Bundy, 45, is best known for his role in multiple armed confrontations with the US government, which he alluded to in his announcement video, saying his family knows what it’s like “when the federal government unlawfully attacks the people.”
Bundy also has two misdemeanor trespassing charges against him in Idaho for visits to the statehouse in protest of COVID-19 legislation. On one occasion, when he would not leave the building, police used an office chair to wheel him out while in handcuffs, the Idaho Press reported. In August 2020, police barred Bundy from visiting the Capitol for one year.
In 2016, Bundy led a militia in the takeover and occupation of the Malheur National Wildlife Refuge, managed by the US Fish and Wildlife Service, in eastern Oregon.
The occupation, which lasted more than a month, was in part a protest over the federal government’s control of public lands. At the time Bundy said the armed group, which media estimates said was up to 30 people, would not leave until the federally run land was transferred to local property owners.
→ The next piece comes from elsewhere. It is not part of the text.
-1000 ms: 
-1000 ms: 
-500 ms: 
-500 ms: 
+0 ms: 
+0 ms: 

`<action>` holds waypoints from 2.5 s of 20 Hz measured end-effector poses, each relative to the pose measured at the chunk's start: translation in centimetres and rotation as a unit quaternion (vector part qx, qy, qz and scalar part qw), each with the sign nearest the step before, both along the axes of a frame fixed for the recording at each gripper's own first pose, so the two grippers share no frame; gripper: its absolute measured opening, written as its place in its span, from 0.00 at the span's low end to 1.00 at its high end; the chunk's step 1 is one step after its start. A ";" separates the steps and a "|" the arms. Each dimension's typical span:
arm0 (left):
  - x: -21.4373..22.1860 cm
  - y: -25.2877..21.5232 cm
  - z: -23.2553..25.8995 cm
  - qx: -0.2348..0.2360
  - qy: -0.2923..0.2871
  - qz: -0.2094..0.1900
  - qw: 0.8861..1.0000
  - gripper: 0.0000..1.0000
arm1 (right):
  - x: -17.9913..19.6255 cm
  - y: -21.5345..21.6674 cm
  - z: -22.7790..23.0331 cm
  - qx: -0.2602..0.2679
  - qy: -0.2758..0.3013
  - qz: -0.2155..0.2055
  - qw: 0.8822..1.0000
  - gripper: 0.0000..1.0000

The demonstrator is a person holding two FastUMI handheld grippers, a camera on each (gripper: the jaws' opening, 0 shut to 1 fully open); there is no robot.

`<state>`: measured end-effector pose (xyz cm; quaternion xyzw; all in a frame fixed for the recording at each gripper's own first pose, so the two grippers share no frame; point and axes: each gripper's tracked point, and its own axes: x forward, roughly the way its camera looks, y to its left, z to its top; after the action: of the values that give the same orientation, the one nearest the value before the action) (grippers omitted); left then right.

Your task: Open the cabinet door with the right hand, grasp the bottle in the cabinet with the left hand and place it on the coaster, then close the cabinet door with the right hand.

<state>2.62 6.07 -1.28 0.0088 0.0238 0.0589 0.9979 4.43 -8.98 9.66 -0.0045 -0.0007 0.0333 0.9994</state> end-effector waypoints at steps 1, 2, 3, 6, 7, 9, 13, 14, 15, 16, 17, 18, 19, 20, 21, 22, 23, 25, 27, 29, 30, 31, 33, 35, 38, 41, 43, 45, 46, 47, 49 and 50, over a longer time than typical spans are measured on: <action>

After weeks of negotiations, the Federal Bureau of Investigation was able to retake the refuge. More than two dozen militants were charged, and one, Robert Finicum, was killed by police. Bundy was arrested and charged but later acquitted of all charges.
It was not the first time the Bundy family made national headlines. In 2014, they took part in an armed standoff at the Nevada ranch owned by Cliven Bundy, Ammon Bundy’s father.
Cliven Bundy had spent years fighting the Bureau of Land Management and was ordered to pay the agency more than $1 million in unpaid grazing fees. After he refused to pay, BLM officials came to round up Cliven Bundy’s cattle that were illegally grazing on federal land.
It resulted in an armed standoff between federal agents and the Bundys and supporters of the family’s cause. The Bundys were charged with conspiracy against federal agents, among other things, though the case ended with a mistrial.
Federal prosecutors expressed interest in revisiting the case last year, NPR reported.